### EXERCISE GOAL
Count the lines in the data below that have "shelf" in them, and reply with only that number.

(Dataset entries)
+ + + +

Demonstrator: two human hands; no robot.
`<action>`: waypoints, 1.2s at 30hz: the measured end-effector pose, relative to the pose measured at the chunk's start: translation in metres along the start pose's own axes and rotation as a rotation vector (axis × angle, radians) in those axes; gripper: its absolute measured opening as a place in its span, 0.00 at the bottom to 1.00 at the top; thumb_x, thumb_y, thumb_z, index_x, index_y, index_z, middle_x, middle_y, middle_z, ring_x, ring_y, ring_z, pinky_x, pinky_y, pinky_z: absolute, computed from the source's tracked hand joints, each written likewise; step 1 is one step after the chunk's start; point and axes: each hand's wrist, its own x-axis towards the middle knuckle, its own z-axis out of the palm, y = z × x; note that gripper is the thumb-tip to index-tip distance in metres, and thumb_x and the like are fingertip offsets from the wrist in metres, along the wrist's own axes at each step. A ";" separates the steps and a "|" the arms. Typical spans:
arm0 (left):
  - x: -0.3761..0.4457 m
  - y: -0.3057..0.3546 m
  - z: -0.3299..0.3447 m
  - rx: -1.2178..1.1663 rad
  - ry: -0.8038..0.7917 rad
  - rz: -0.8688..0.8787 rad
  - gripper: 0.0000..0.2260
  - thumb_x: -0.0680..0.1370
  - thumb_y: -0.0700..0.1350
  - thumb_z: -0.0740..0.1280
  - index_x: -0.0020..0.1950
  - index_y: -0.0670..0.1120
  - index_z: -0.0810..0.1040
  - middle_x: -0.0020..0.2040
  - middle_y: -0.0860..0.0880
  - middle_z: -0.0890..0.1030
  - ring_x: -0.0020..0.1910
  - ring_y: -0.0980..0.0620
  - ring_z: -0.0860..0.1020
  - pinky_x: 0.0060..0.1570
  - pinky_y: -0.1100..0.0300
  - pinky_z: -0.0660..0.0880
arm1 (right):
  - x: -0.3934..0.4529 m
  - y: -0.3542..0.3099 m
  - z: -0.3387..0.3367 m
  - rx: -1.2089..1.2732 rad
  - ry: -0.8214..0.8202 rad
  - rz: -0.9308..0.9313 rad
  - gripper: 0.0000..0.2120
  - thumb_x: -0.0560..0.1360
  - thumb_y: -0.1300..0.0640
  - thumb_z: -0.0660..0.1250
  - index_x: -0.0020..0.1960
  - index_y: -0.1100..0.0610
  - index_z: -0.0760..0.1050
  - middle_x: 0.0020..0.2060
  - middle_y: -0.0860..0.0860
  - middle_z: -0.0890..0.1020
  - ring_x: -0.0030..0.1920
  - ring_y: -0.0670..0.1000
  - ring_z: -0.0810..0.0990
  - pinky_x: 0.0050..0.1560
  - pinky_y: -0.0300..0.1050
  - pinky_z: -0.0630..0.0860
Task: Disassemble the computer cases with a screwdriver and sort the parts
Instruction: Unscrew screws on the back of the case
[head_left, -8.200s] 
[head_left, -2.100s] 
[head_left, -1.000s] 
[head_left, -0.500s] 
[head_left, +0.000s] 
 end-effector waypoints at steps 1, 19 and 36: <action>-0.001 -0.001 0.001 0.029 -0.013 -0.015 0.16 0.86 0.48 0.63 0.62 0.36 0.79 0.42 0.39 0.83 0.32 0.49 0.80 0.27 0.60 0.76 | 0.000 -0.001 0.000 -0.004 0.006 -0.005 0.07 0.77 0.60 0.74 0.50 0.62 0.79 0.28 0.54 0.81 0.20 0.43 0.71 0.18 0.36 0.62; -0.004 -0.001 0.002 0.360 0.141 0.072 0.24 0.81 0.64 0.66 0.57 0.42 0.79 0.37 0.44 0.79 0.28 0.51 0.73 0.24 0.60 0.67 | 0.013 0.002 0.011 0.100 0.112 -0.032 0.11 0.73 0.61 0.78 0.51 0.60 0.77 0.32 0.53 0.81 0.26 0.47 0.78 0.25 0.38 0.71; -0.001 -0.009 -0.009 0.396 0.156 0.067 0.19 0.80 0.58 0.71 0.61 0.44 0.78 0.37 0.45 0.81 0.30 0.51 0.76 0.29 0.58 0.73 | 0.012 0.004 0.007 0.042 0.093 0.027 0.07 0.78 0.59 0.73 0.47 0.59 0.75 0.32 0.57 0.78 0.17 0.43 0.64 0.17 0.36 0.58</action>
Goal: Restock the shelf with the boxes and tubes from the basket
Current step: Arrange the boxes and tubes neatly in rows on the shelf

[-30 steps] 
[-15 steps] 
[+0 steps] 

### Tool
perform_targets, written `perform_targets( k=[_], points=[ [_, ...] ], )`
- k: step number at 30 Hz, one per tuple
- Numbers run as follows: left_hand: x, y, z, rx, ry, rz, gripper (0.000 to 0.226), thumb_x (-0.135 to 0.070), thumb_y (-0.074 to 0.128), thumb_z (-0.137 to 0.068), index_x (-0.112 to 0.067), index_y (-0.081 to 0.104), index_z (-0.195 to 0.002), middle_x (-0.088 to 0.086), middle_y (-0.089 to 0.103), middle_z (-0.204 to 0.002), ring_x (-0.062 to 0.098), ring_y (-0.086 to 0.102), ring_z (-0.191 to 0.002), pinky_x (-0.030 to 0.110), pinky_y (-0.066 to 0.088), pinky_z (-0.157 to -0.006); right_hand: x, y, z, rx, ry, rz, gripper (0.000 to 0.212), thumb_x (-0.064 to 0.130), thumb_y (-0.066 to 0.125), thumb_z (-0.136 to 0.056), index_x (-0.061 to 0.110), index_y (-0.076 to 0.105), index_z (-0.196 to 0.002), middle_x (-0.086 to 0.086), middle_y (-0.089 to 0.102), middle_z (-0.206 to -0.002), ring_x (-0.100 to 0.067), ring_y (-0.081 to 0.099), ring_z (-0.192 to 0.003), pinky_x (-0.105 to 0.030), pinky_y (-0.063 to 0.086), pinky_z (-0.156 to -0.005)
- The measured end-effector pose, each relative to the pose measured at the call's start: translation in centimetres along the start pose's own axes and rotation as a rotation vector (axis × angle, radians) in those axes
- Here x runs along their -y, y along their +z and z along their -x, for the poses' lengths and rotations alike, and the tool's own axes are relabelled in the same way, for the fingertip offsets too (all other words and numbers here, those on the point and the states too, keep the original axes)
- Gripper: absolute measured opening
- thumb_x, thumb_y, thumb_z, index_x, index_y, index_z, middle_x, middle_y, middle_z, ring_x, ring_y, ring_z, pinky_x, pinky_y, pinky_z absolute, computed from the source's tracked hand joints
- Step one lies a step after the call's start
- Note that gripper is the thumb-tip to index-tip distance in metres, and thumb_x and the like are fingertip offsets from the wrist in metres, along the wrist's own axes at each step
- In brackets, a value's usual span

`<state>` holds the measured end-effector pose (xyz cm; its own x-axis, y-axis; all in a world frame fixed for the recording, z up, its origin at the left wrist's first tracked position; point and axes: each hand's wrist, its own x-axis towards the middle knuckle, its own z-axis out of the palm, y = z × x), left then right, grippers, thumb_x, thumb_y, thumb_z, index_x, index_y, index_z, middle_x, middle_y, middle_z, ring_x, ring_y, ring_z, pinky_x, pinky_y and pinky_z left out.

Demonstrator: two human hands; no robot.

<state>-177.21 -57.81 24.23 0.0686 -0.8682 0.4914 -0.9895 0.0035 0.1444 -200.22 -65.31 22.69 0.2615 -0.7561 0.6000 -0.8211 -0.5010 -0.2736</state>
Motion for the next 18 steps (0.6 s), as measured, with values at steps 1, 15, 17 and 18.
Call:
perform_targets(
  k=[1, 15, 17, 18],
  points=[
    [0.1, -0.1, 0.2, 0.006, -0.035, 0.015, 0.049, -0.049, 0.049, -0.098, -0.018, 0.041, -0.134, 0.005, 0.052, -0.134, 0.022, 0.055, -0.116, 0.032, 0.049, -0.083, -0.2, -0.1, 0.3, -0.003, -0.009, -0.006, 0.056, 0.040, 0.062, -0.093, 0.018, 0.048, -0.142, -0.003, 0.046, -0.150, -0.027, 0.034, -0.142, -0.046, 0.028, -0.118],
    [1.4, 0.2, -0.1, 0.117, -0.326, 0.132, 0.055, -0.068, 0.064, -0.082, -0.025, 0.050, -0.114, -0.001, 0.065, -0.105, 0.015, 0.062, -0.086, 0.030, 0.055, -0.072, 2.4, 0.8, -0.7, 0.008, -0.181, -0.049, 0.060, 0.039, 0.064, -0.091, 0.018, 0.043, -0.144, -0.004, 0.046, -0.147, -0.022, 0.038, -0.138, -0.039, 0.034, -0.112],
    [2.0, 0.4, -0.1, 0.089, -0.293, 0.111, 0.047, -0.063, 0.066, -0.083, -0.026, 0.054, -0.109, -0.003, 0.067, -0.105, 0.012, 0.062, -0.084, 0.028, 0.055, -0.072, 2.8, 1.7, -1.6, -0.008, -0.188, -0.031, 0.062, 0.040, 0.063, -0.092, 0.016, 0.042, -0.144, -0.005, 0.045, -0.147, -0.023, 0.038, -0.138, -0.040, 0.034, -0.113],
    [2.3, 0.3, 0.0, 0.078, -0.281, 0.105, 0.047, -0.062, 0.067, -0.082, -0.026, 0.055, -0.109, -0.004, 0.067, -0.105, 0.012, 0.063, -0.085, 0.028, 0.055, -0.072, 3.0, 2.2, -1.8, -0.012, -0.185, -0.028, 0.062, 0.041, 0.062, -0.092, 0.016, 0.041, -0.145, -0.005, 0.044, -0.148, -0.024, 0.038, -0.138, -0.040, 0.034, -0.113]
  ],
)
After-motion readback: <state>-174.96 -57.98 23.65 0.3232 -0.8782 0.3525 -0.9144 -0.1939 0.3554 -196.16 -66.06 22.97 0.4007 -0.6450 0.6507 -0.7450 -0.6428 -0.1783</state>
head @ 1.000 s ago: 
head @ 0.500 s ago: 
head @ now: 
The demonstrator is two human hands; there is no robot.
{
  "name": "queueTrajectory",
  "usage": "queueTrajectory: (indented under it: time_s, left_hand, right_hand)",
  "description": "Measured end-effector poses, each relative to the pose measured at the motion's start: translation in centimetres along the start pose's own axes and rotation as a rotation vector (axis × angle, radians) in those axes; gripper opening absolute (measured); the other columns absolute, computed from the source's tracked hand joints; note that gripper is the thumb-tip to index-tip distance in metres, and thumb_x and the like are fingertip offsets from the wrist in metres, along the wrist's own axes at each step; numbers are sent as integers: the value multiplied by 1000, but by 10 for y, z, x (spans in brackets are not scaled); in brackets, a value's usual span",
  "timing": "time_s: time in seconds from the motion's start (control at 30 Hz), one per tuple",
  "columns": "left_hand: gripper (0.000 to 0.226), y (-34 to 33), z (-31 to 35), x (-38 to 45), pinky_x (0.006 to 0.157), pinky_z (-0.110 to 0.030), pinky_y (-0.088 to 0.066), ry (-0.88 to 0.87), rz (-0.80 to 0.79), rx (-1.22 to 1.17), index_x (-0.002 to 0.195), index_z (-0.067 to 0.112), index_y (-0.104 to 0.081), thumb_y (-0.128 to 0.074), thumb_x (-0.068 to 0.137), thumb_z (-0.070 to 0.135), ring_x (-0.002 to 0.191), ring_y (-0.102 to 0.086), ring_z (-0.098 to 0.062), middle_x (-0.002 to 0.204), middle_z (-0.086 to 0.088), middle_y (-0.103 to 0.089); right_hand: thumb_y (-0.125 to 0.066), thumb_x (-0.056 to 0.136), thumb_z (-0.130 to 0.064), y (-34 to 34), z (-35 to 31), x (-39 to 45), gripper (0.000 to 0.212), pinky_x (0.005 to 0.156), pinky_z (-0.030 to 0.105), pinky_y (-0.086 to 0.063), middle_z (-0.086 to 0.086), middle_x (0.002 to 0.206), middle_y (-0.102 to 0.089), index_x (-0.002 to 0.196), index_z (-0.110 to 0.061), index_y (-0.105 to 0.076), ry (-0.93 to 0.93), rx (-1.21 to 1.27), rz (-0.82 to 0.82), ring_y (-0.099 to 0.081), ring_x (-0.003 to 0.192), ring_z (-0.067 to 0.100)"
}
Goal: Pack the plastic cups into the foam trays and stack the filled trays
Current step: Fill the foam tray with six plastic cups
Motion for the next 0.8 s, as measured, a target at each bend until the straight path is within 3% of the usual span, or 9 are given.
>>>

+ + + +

### EXERCISE RESPONSE
2